In summary, the present contribution attempts to outline a new system for the control of the scientific literature which combines within itself the best features of conventional methods of abstracting and indexing. It has been demonstrated, at least to our satisfaction, to constitute a practical method for
the storage of a relatively large volume of information concerning chemical effects upon biological entities. The use of this approach to facilitate the retrieval of indexed data appears, at this time, most promising. A great deal of effort has gone into attempts directed toward the mechanization of literature control within recent years. As a result, significant advances have been made, and numerous machine installations are now in operation. However, it seems to us that relatively little has been accomplished in the important area of abstracting and indexing which provide the raw material for machine processing. Mechanization ought to permit a much deeper and more detailed type of indexing than the manual approach without a proportional increase in costs. The savings effected by conversion to machines might well be used for the provision of more adequate indexing for, after all, no system of literature control, however intensively mechanized it may be, can ever be any better or more efficient than the accuracy of the raw material which it is called upon to process and the meticulous detail with which it is indexed for the purposes of storage and retrieval. This restores the “human factor” to the problem of the control of the ever increasing mass of scientific information, which is the basic problem of the present conference.

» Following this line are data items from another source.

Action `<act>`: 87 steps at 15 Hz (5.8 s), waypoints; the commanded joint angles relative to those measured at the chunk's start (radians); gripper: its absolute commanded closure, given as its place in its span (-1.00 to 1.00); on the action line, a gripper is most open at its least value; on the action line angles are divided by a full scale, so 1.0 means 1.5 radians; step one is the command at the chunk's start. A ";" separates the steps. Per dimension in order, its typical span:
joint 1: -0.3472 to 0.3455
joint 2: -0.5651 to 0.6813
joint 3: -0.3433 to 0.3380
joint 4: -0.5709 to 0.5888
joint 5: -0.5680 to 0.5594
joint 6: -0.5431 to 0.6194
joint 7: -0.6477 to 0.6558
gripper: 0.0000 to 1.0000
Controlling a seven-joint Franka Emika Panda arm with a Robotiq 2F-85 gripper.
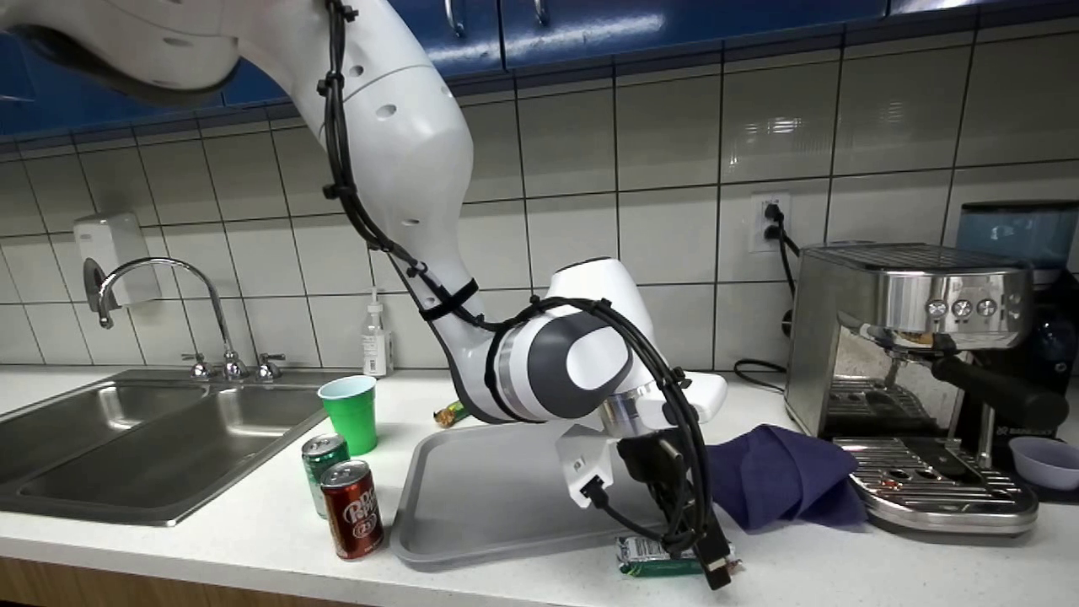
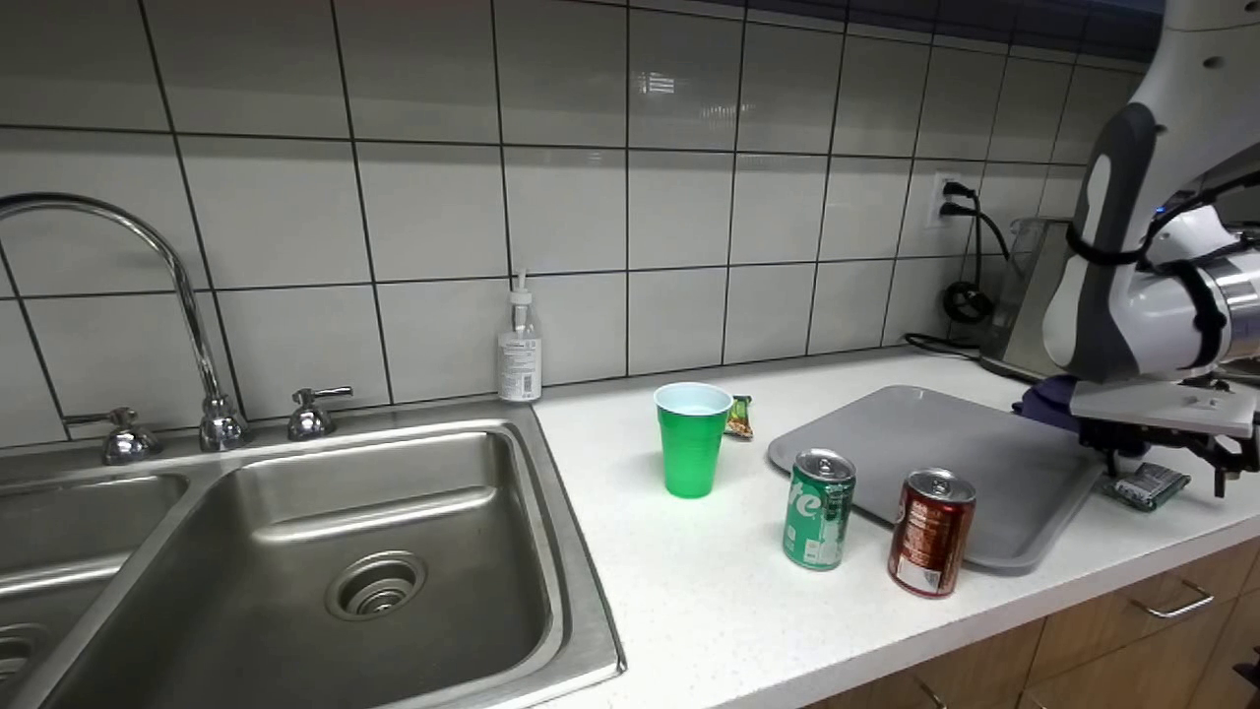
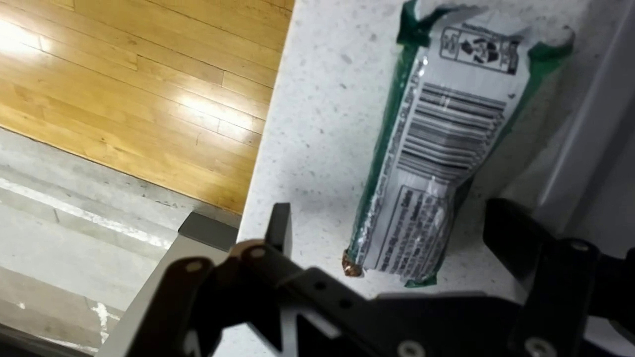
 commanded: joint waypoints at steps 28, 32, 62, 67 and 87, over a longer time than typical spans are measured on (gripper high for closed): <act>0.038 -0.109 -0.028 -0.044 -0.037 -0.016 -0.054 0.66; 0.059 -0.099 -0.026 -0.034 -0.039 -0.017 -0.047 0.66; 0.082 -0.018 0.034 0.062 -0.037 -0.023 -0.049 -0.99; 0.103 -0.055 0.031 0.031 -0.053 -0.013 -0.065 -1.00; 0.168 -0.169 0.083 -0.007 -0.142 -0.007 -0.061 -1.00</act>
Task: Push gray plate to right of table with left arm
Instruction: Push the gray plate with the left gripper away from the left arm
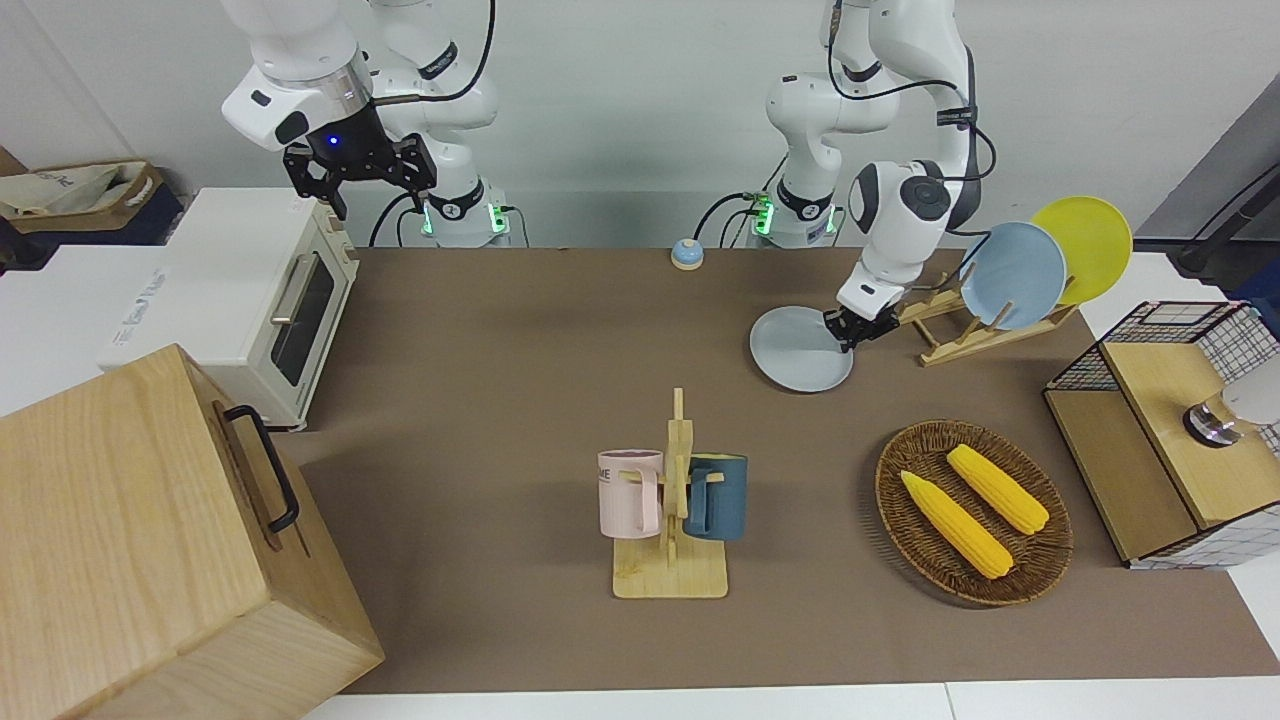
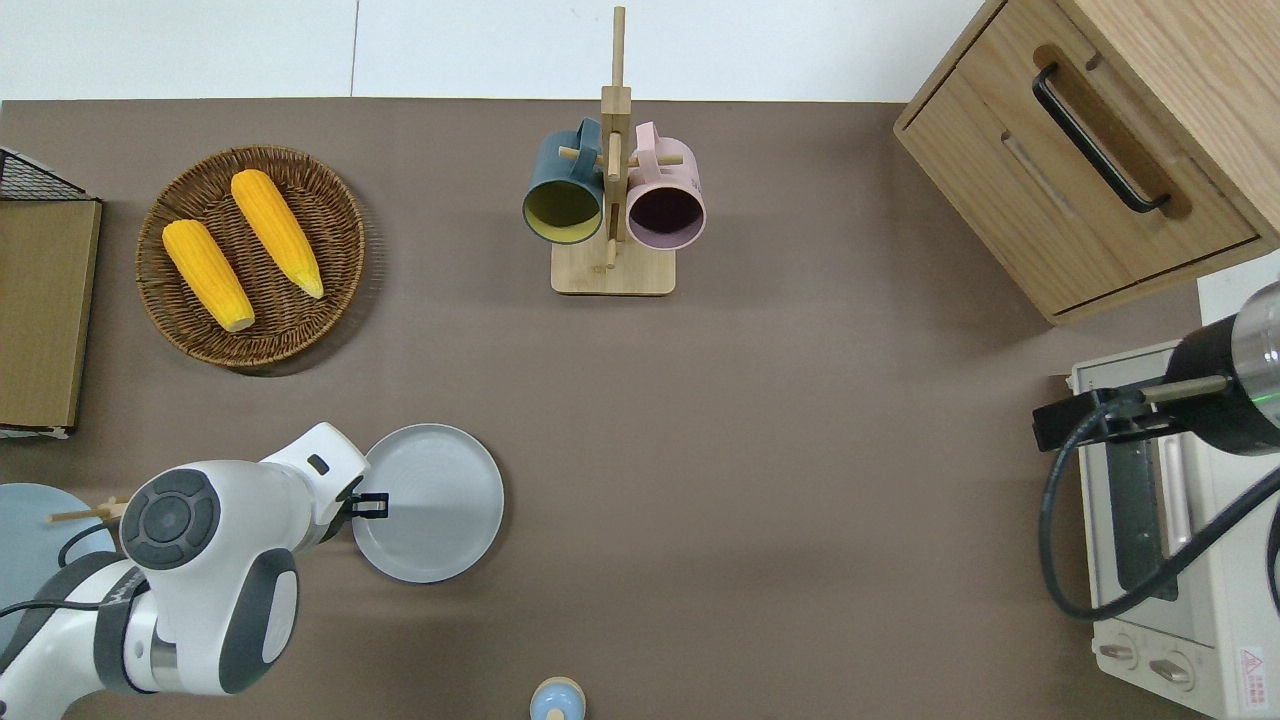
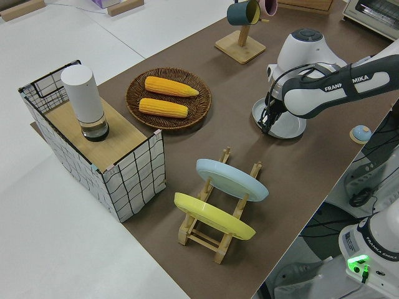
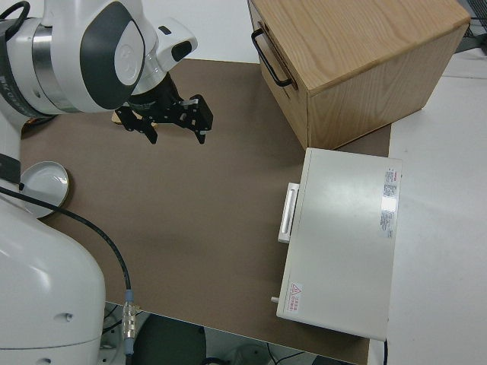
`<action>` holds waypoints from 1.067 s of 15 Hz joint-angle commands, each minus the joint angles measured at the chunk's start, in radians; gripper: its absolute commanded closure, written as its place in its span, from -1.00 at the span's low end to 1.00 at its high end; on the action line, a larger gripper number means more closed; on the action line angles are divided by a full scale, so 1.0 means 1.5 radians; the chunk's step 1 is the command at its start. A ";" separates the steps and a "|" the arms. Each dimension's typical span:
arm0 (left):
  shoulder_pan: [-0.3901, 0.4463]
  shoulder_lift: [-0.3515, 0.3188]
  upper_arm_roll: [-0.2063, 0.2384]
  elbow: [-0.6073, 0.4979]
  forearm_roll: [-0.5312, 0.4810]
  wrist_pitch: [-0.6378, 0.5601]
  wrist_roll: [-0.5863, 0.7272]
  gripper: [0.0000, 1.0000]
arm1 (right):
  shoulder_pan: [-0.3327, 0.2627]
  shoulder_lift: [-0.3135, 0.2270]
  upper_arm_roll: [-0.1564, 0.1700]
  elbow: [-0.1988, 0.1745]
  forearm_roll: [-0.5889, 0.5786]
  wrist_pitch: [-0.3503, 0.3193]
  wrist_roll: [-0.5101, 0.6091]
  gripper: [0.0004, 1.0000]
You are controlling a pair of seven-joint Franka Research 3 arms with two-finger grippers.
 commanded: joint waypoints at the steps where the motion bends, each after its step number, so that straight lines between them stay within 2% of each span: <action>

1. WELT, ISAAC D. Indexing of Chemical-Biological Data in a Restricted Field of Medical Science. Presented at American Documentation Institute, 1955.
2. WELT, ISAAC D. Subject Indexing in a Restricted Field. Science 123, 723 (1956).
3. WELT, ISAAC D., and JUDITH T.MACMILLAN. The World Literature on Cardiovascular Drugs. Bull. Med. Lib. Assoc. 46, 60–72 (1958).
4. WELT, ISAAC D. The Detailed Indexing of Biological Effects of Chemical Substances. Bull. Med. Lib. Assoc. 46, July (1958).